Des livres comme celui-là, qui se réclament de l’héritage des Lumières, s’inscrivent dans la lignée des pamphlets vulgarisateurs sans lesquels les idées qui dérangent ne deviendraient jamais populaires.

C’est donc avec plaisir que nous saluons ce livre à la lecture si agréable. Ce n’est pas en vain que nous nous échinons sur les rapports indigestes d’inspecteurs généraux, sur les déclarations démagogiques des ministres, des hommes politiques, des leaders syndicaux ; que nous auscultons les variations des textes officiels : ce travail souterrain est relayé avec force dans ces pages, qui devraient indigner bon nombre de parents, et dessiller les yeux des lecteurs de Libé ou du Monde, si tant est qu’ils en aient envie...

Robert Wainer


Agrégée de Lettres modernes, Natacha Polony a enseigné pendant plusieurs années dans des lycées dits " sensibles ". Elle a quitté l'Education nationale par " claustrophobie ", convaincue que " les profs [étaient] là pour maintenir l’illusion et la paix sociale, pour empêcher les plus lucides [de leurs élèves] de se révolter ".

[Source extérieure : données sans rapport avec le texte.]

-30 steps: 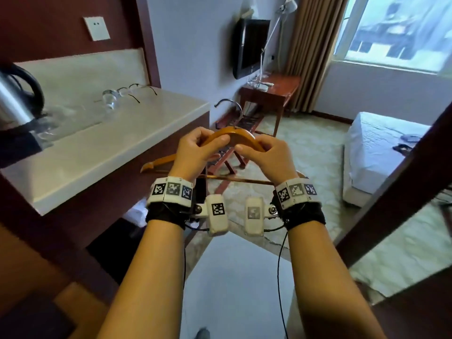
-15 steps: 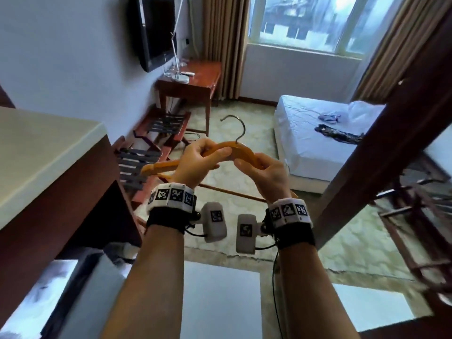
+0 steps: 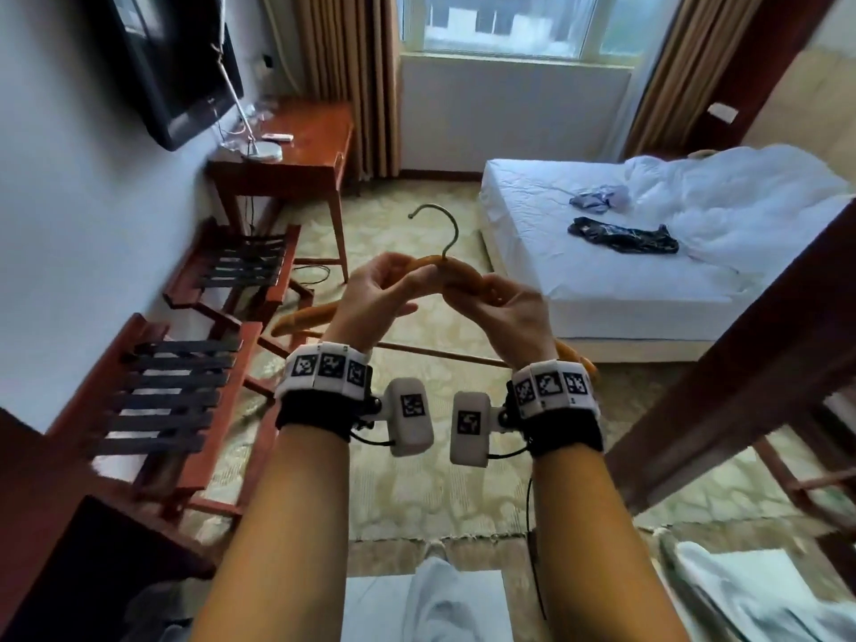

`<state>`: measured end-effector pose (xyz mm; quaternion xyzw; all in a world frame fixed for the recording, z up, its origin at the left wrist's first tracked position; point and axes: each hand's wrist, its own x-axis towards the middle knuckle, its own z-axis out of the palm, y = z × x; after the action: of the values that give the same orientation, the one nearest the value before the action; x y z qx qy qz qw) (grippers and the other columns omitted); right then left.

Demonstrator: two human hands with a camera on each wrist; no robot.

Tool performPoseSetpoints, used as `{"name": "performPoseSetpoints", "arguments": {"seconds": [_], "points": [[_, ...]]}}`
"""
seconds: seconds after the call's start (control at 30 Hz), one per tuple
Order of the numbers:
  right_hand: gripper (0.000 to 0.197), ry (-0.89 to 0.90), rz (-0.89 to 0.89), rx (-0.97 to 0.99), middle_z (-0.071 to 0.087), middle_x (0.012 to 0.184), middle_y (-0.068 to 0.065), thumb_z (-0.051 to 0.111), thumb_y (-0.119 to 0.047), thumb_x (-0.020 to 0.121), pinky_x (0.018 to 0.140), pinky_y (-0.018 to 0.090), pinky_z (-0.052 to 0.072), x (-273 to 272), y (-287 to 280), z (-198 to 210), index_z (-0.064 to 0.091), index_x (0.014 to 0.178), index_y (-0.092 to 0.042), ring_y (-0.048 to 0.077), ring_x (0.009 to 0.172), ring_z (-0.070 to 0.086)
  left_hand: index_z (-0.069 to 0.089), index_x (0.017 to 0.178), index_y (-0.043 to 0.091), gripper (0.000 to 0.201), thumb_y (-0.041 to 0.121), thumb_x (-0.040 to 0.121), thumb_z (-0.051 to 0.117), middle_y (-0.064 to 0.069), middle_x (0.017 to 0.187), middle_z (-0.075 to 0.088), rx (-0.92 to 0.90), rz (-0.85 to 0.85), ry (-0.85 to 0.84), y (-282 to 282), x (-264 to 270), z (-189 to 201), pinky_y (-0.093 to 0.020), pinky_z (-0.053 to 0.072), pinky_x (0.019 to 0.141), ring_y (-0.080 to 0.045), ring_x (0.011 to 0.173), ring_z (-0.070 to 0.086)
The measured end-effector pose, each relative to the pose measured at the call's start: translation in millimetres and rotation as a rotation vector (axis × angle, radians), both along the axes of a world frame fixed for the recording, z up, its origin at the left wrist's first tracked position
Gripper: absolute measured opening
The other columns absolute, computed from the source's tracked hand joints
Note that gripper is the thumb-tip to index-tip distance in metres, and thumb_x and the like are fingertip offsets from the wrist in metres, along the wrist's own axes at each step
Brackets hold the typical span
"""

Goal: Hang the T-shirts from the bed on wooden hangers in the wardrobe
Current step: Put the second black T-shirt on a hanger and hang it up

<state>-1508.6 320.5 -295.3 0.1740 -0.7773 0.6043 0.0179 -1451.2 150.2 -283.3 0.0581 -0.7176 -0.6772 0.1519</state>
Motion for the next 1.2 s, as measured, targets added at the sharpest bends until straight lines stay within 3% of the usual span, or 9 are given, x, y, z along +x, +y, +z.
{"name": "performPoseSetpoints", "arguments": {"seconds": [0.13,0.33,0.5,0.6,0.7,0.83,1.0,1.07,1.2], "points": [[0.024,-0.018,0.032,-0.021,0.069,0.072,0.006,0.087,-0.037,0.072,0.069,0.042,0.051,-102,-37,3,0.075,0.082,-0.018,0.010,0.068,0.058,0.061,0.099,0.018,0.032,0.043,0.080,0.070,-0.004,0.104,0.067,-0.013,0.006,-0.006,-37,-100,4,-0.045,0.057,0.092,-0.019,0.105,0.068],[0.037,0.020,0.036,-0.001,0.068,0.069,0.000,0.081,-0.058,0.063,0.065,0.039,0.050,-245,-96,25,0.074,0.079,-0.025,0.009,0.064,0.057,0.063,0.096,0.020,0.028,0.042,0.082,0.072,-0.008,0.105,0.067,0.018,0.033,0.016,-93,-234,27,-0.048,0.055,0.094,-0.022,0.107,0.067],[0.029,0.047,0.025,0.060,0.068,0.069,-0.001,0.083,-0.051,0.069,0.066,0.040,0.049,-348,-132,25,0.074,0.079,-0.025,0.008,0.063,0.056,0.063,0.099,0.018,0.027,0.040,0.085,0.072,-0.016,0.115,0.067,0.027,0.039,0.016,-131,-337,22,-0.048,0.056,0.093,-0.023,0.107,0.067],[0.034,0.047,0.006,0.068,0.071,0.074,0.002,0.080,-0.058,0.064,0.071,0.044,0.053,-411,-156,15,0.075,0.080,-0.027,0.017,0.067,0.063,0.063,0.095,0.022,0.028,0.044,0.081,0.072,-0.011,0.110,0.068,0.041,0.011,-0.002,-157,-405,13,-0.047,0.056,0.093,-0.024,0.107,0.067],[0.032,0.040,-0.037,0.074,0.074,0.079,0.003,0.082,-0.052,0.069,0.078,0.045,0.054,-478,-179,10,0.077,0.086,-0.025,0.023,0.080,0.069,0.063,0.092,0.023,0.026,0.044,0.080,0.071,-0.007,0.104,0.068,0.042,-0.024,0.001,-182,-482,7,-0.045,0.056,0.092,-0.022,0.106,0.067],[0.020,0.013,-0.114,0.075,0.073,0.077,-0.002,0.084,-0.041,0.075,0.075,0.037,0.053,-569,-206,15,0.076,0.084,-0.025,0.010,0.073,0.065,0.061,0.093,0.018,0.019,0.033,0.090,0.071,-0.004,0.098,0.067,0.030,-0.103,-0.013,-210,-590,12,-0.047,0.056,0.093,-0.021,0.103,0.068],[0.034,0.017,-0.234,0.061,0.073,0.078,-0.009,0.081,-0.055,0.069,0.077,0.038,0.055,-670,-217,28,0.077,0.089,-0.027,0.013,0.080,0.068,0.059,0.088,0.020,0.014,0.028,0.091,0.069,-0.002,0.095,0.067,0.025,-0.225,0.000,-224,-710,33,-0.041,0.056,0.090,-0.014,0.096,0.068],[0.041,-0.003,-0.283,0.045,0.074,0.080,-0.008,0.079,-0.061,0.064,0.082,0.044,0.057,-704,-214,27,0.077,0.089,-0.029,0.016,0.083,0.071,0.059,0.085,0.021,0.014,0.027,0.091,0.070,-0.001,0.094,0.067,0.026,-0.276,-0.005,-219,-751,34,-0.039,0.056,0.088,-0.012,0.093,0.068],[0.032,-0.026,-0.400,0.028,0.074,0.077,-0.008,0.076,-0.063,0.062,0.084,0.048,0.057,-770,-196,15,0.074,0.081,-0.037,0.017,0.083,0.070,0.060,0.087,0.020,0.014,0.029,0.090,0.070,-0.001,0.093,0.067,0.007,-0.370,-0.015,-201,-837,25,-0.041,0.056,0.089,-0.011,0.091,0.067]]}}
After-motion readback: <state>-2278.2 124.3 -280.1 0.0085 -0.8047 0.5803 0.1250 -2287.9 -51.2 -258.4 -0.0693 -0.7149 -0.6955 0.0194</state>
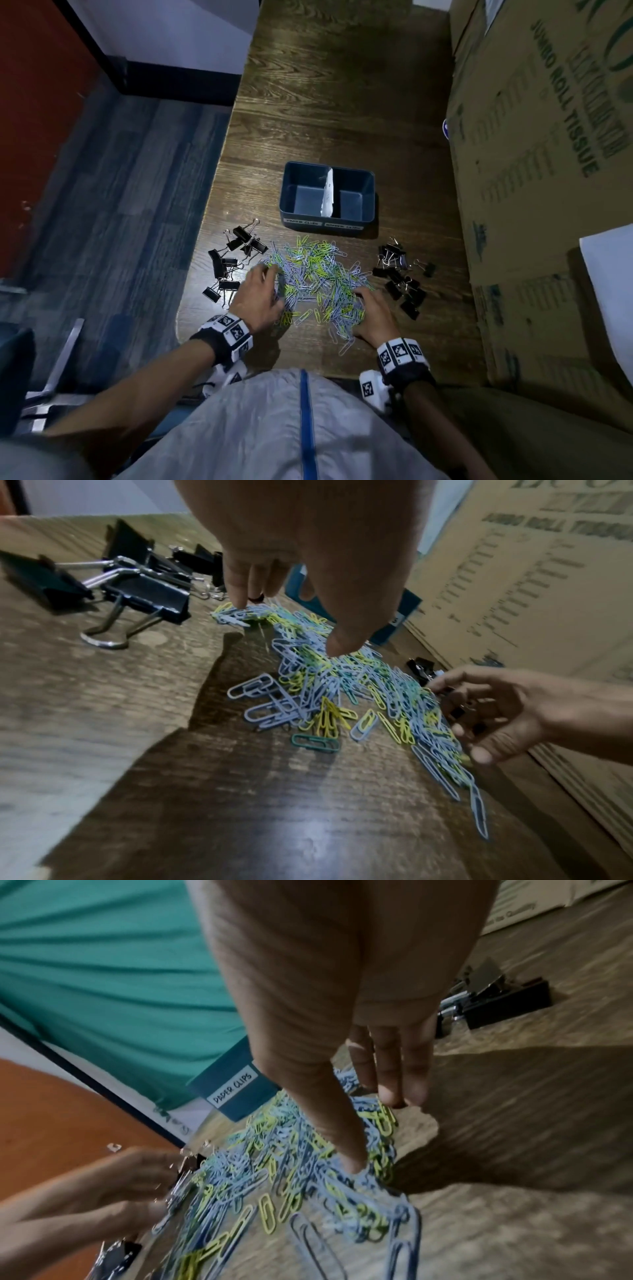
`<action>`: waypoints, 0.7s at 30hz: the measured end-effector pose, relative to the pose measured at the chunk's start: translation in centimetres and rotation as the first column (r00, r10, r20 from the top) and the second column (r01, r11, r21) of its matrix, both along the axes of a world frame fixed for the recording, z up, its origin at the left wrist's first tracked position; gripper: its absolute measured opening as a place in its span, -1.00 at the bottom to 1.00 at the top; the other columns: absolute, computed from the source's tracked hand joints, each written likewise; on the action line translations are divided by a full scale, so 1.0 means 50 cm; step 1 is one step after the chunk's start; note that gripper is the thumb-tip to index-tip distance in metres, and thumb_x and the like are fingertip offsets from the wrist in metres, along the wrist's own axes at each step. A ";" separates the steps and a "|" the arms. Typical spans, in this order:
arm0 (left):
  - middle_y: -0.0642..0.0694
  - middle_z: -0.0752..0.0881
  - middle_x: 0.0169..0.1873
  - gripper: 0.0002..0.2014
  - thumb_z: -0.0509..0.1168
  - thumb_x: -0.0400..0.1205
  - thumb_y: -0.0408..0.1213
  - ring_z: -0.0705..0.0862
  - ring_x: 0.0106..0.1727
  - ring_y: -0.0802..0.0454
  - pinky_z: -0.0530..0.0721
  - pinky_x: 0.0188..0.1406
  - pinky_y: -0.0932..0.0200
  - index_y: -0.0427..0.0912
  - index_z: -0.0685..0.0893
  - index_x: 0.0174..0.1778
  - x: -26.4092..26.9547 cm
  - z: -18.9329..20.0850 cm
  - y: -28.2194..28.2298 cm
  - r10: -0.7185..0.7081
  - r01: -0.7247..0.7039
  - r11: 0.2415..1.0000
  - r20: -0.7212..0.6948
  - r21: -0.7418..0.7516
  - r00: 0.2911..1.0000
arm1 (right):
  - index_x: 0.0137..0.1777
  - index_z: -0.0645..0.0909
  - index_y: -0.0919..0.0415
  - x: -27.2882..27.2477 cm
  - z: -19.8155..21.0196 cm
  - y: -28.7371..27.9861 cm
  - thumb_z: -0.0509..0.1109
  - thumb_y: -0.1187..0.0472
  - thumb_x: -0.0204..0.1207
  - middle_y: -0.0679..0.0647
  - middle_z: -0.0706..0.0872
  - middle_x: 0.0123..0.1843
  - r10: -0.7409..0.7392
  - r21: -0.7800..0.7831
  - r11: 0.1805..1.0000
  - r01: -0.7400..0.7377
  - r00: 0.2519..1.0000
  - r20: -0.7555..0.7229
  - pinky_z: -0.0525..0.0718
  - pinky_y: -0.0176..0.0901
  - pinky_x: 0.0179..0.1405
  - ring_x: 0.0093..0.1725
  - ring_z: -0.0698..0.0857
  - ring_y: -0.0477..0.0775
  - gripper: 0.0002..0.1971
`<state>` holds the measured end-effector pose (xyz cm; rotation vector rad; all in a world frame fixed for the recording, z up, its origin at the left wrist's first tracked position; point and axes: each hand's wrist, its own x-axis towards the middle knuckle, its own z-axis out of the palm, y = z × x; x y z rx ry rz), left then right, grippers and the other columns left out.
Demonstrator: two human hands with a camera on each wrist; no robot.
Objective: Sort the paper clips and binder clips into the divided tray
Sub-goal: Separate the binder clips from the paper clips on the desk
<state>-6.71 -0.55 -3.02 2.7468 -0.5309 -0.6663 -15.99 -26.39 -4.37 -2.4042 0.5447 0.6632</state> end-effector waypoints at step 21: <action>-0.25 -0.06 0.66 -0.22 0.17 0.62 0.19 0.07 0.64 -0.27 0.20 0.57 -0.24 -0.06 -0.01 0.65 0.026 -0.016 -0.060 -0.140 0.138 0.989 -0.056 -0.045 0.989 | 0.49 0.34 0.08 0.029 0.026 0.020 0.54 -0.02 0.46 0.19 0.33 0.55 -0.038 -0.195 0.979 0.053 0.996 0.082 0.52 0.19 0.42 0.47 0.38 0.21 -0.34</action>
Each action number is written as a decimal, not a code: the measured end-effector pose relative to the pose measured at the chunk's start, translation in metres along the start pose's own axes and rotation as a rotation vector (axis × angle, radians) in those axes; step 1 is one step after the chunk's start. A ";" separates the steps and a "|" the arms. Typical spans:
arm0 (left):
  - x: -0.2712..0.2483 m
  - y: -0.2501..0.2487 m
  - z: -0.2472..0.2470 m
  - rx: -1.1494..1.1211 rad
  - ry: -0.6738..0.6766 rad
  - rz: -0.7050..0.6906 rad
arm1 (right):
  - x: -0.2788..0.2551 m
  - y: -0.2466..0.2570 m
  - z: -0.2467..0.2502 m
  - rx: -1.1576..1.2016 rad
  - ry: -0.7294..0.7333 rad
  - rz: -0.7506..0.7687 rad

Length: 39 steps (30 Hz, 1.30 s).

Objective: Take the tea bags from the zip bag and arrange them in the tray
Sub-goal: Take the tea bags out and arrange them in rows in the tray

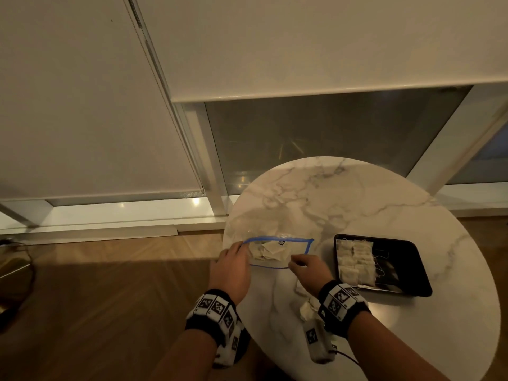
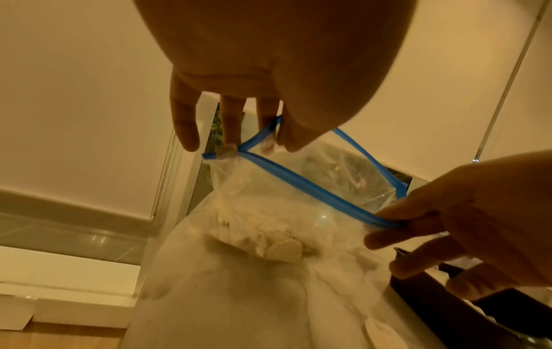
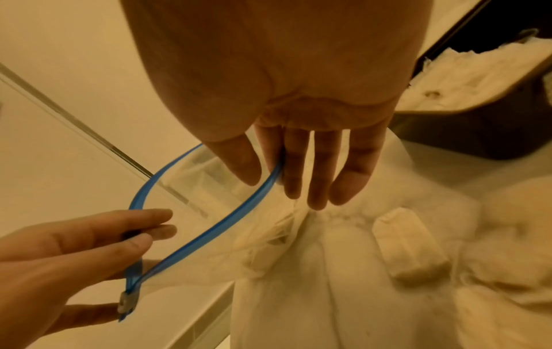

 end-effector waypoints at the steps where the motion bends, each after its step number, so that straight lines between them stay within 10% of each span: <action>1: 0.003 0.001 0.003 -0.026 -0.022 0.009 | -0.003 0.005 0.003 -0.007 -0.022 0.005; 9: 0.009 0.000 0.012 -0.276 -0.172 0.074 | -0.007 0.009 0.011 -0.084 -0.109 -0.026; 25: -0.005 -0.020 -0.007 -0.266 0.020 -0.065 | 0.032 0.073 -0.022 0.235 0.059 -0.114; 29: -0.008 -0.020 -0.007 -0.269 0.003 -0.103 | 0.025 0.100 -0.010 -0.035 0.170 -0.318; 35: -0.002 -0.015 -0.008 -0.267 0.025 -0.067 | 0.042 0.108 -0.009 -0.780 0.386 -0.118; 39: 0.003 -0.006 -0.020 -0.267 0.029 -0.042 | 0.075 0.114 -0.033 -0.787 0.474 -0.046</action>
Point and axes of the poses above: each hand's wrist, its own x-axis towards the middle knuckle, its own z-axis out of the back of the hand, y = z × x, the point moved 1 cm from there along x, towards the middle knuckle, and after that the axes turned 1 degree about -x, right-handed, at the moved point
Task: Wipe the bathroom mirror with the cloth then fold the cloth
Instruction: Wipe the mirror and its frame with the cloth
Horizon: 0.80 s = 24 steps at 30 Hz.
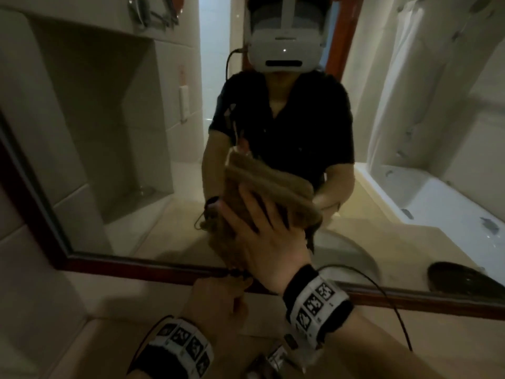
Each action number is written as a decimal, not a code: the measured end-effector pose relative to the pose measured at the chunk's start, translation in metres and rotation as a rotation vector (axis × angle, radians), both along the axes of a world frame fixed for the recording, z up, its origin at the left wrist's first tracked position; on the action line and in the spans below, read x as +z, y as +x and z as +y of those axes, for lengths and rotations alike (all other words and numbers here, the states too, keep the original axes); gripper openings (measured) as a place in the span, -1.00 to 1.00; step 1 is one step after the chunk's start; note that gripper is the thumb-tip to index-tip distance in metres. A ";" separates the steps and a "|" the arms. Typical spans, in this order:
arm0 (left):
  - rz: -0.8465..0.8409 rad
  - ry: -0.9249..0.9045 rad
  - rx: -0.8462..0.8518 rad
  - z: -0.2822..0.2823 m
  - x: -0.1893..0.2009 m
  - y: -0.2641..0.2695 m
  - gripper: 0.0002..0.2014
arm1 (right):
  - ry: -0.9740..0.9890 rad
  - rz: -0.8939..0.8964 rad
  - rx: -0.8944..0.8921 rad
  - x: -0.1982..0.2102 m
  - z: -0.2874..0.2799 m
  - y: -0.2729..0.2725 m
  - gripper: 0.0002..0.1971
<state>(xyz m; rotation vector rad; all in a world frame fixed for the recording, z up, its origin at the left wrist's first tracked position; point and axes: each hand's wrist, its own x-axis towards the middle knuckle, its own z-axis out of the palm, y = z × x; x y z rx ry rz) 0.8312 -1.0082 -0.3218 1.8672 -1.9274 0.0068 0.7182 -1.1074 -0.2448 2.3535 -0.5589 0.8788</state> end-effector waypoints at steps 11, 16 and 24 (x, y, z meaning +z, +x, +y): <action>-0.140 0.224 0.085 -0.002 0.029 -0.018 -0.56 | 0.187 0.096 0.016 0.002 -0.002 -0.040 -0.29; -0.340 0.389 0.058 -0.008 0.039 -0.019 -0.62 | 0.019 -0.160 -0.084 0.140 -0.013 -0.028 -0.35; -0.223 0.340 0.153 -0.005 0.026 -0.015 -0.58 | -0.034 -0.105 0.000 0.055 -0.014 -0.015 -0.31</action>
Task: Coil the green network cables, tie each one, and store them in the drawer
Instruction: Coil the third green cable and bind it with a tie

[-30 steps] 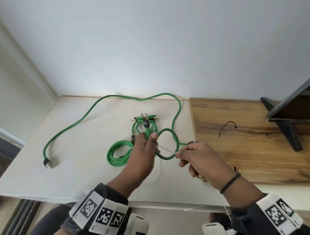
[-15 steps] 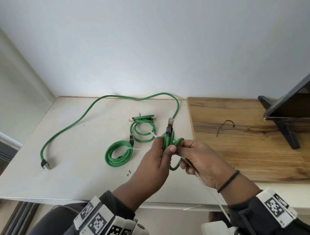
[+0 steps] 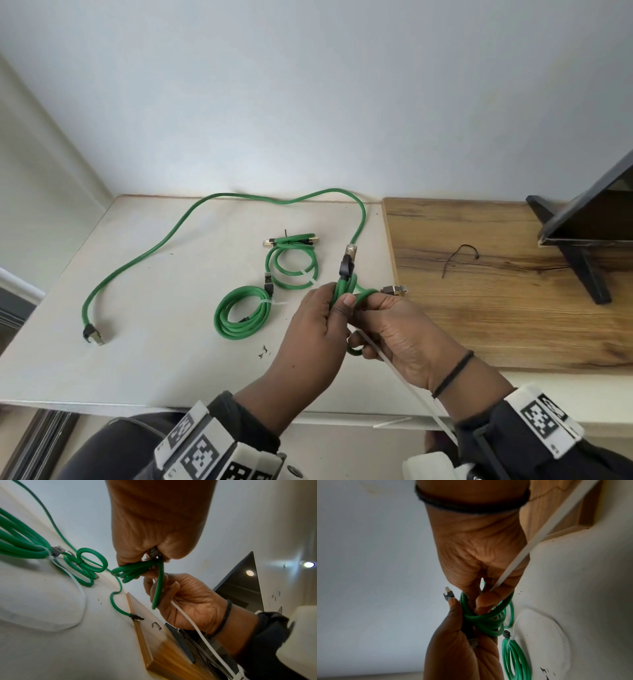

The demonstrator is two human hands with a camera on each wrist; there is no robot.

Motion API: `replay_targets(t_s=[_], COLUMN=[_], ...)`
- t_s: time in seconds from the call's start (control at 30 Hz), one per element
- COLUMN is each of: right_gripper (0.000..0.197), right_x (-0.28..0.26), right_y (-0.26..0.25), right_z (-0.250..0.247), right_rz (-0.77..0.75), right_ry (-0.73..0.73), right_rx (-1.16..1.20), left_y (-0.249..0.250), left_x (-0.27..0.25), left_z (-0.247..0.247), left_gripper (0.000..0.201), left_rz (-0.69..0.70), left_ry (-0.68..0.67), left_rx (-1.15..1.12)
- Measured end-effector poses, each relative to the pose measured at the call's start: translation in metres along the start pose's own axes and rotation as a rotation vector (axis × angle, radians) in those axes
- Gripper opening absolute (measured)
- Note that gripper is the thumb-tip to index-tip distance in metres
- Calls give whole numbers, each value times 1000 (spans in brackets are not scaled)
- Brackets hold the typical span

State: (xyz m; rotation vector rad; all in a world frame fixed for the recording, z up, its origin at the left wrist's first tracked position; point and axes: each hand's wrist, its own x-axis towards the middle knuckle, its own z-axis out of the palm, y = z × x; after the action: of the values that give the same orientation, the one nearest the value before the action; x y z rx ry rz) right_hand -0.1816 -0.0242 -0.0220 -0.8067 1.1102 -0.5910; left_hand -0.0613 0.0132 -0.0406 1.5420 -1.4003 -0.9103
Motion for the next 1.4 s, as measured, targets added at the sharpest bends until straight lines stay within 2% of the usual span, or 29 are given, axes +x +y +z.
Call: replay_targets(t_s=[0.13, 0.23, 0.3, 0.47, 0.57, 0.63, 0.77, 0.83, 0.87, 0.93, 1.0, 1.07, 1.2, 1.33, 1.4], right_gripper=[12, 14, 22, 42, 34, 32, 33, 34, 40, 53, 56, 52, 50, 20, 21], right_x=[0, 0, 0, 3, 3, 4, 7, 7, 7, 8, 8, 9, 9, 8, 7], right_y=[-2, -4, -3, 2, 3, 5, 8, 10, 11, 13, 13, 11, 12, 9, 7], right_z=[-3, -7, -8, -7, -9, -6, -2, 0, 1, 2, 3, 2, 4, 3, 2], right_rz=[28, 85, 97, 146, 183, 186, 151, 132, 121, 91, 51, 16, -35, -51, -51], right_ry=[-38, -99, -106, -10, -1, -10, 5, 28, 42, 64, 73, 72, 48, 10, 15], right_rx=[17, 68, 56, 42, 69, 94, 140, 148, 154, 162, 163, 174, 188, 198, 216], left_y=[0, -7, -10, -8, -5, -6, -9, -10, -10, -11, -11, -12, -8, -2, -1], left_x=[2, 8, 9, 7, 5, 3, 0, -4, -5, -6, -5, -4, -7, -9, -10], left_z=[-3, -7, -8, -3, -1, -5, -8, -9, -9, -8, -7, -7, -8, -4, -4], left_gripper=[21, 20, 17, 18, 21, 23, 29, 23, 21, 31, 19, 11, 18, 20, 32], left_rz=[15, -2, 27, 236, 268, 279, 320, 335, 352, 394, 439, 475, 488, 496, 422], left_ry=[28, 1, -29, -103, -179, -192, -176, -137, -120, -111, -93, -60, -5, 113, 168], left_rx=[-14, 21, 67, 368, 543, 571, 532, 471, 430, 375, 354, 351, 316, 236, 118])
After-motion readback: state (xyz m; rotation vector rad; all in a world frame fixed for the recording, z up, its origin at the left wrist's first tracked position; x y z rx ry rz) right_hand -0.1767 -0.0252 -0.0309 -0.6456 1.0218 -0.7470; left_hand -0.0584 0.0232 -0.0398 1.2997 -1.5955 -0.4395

Dans son ouvrage, elle évoque en quelques pages ses années de professeur de lycée, son désarroi, son exaspération face à une "montagne de gâchis et d'abandon", mais l'essentiel de son propos dépasse largement le journal de campagne d'un jeune enseignant confronté au " gouffre insondable entre ce que l'on croyait et ce que l’on affronte. " Elle dresse un constat brillamment argumenté de ce qu'elle nomme la fracture générationnelle : « C'est la France qui disparaît dans les limbes : la langue, la logique, les références culturelles sont atteintes au nom d'une idéologie qui dépasse largement le clivage gauche- droite et sa déclinaison en traditionnalistes et modernistes ..." (4ème de couverture.)

De la "décérébration érigée en méthode pédagogique" à la dictature du politiquement correct et du médiatiquement convenu, en passant par les constats effarés de patrons de PME devant le manque de repères et de bon sens d'une partie des jeunes qu' ils essaient d'embaucher, l'analyse de N. Polony évite les écueils qui pourraient lui valoir d' être étiquetée comme une rengaine passéiste, nostalgique, émanant d' une infâme réactionnaire (d'ailleurs, le passage où elle récuse, pages 23 à 27, ces critiques à venir, est un chef d'oeuvre d'humour et de finesse !)

Au contraire, le constat, s'il est sévère, n'en demeure pas moins lucide, rigoureux et ... résolument moderne ! Les "ringards" ne sont pas ceux que l'on croit... Une véritable mine d'arguments, doublée d'une lecture jubilatoire malgré la gravité du propos.